Let's combine these two observations. In the postwar period, I don't think it's quite right to say that recessions were deliberately inflicted by the Fed. Rather, they were largely inflicted by the automatic operation of Regulation Q, which imposed caps on the interest rate that banks and S&Ls could pay on deposits. When economic expansions got a little too robust, and inflationary pressures pushed market rates on treasury bills and corporate debt above Regulation Q ceilings, depositors would withdraw their funds from banks and invest them elsewhere. This loss of deposits caused an immediate shutdown in the mortgage market, which in turn caused an immediate turndown in the construction market. This cooled down the economy, and eventually market rates declined and money flowed back into banks. Next stop: recovery.

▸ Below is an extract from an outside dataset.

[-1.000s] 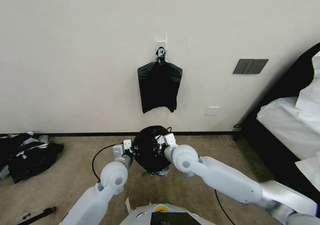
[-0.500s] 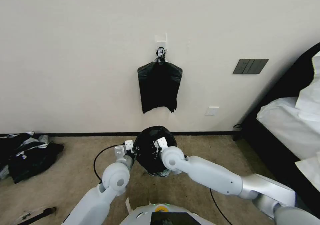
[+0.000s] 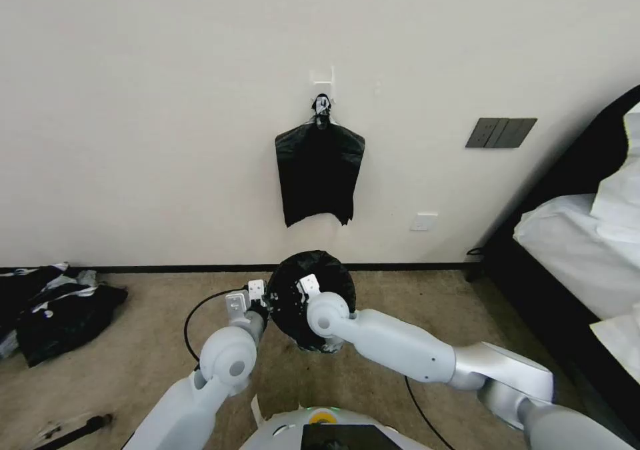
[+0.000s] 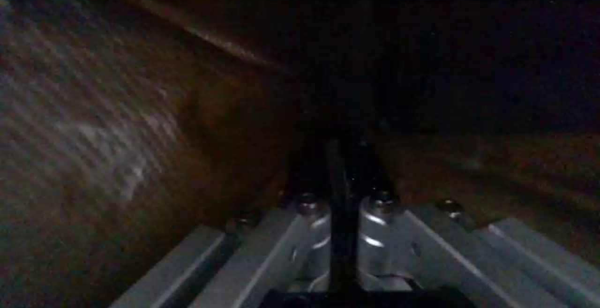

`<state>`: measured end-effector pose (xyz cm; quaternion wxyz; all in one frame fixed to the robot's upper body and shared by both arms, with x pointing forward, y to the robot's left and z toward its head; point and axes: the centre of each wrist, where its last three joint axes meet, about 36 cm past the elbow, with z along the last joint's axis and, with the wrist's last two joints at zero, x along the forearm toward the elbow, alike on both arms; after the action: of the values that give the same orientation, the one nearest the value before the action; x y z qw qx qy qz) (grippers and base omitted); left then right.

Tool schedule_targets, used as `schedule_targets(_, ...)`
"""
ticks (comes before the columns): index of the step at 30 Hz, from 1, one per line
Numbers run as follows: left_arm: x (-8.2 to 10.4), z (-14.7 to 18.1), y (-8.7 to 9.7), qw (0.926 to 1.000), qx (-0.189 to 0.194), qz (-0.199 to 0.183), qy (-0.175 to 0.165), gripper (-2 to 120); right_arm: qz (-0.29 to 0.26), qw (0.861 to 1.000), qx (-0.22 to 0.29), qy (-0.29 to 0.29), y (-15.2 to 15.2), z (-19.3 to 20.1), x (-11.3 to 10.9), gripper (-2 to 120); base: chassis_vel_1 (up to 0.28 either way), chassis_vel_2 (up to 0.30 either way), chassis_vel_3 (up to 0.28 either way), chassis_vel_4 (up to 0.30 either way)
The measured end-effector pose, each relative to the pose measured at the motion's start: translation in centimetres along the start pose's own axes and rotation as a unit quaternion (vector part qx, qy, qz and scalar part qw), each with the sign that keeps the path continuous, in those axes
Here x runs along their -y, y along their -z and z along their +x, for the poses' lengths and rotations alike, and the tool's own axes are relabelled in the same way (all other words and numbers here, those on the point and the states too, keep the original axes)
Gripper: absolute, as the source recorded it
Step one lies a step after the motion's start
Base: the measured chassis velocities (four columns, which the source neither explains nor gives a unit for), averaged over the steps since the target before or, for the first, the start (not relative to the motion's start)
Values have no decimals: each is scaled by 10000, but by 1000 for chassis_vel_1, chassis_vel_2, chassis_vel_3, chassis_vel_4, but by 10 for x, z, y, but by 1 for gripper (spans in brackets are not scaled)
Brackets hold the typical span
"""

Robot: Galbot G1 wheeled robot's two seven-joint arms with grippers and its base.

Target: Place a trash bag onto the trash bin.

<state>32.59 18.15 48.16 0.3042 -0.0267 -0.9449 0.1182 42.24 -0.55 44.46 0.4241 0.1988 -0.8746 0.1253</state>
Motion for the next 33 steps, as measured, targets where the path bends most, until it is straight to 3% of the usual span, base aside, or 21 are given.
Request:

In other words, we have plenty of experience of recessions caused by a turndown in the construction market. For over 20 years, this was the primary lever by which the economy was managed, and it didn't cause long, jobless recoveries. It's true that the construction industry and organized labor didn't much care for this system, but they accepted it anyway because it so patently worked well as a countercyclical economic tool. (It's long gone, of course. Regulation Q disappeared in the 70s, a victim of inflation and financial market deregulation.)

So what's the difference between then and now? The construction sector is crucial to both eras, but the difference is that Regulation Q was so effective: it shut down the credit market at the first sign of irrational exuberance, but it also eased up at the first sign of recession. Everyone knew this, which I imagine gave firms a certain amount of confidence that postwar downturns would be sharp but short.

Our current downturn offers no similar assurance. The credit market got far, far out of hand before the 2008 crisis cut it off at its knees, and there's no longer anyone or anything that can wave a magic wand and bring the construction industry back to life. And once again, everyone knows this. Back in 2008 there was no reason to think that the construction industry was going to recover soon, and no reason to think it would fuel a more general recovery even if it did. So firms hunkered down for a long downturn and laid off as many workers as they could.

All of which is a long way of saying that I'm not sure construction holds the key to anything this time around. There was a huge collapse of credit throughout the economy in 2008, and every sector is now engaged in a long, slow process of deleveraging. Given the uncertainty surrounding this mechanism of recovery, it strikes me as unsurprising that firms are reluctant to rehire.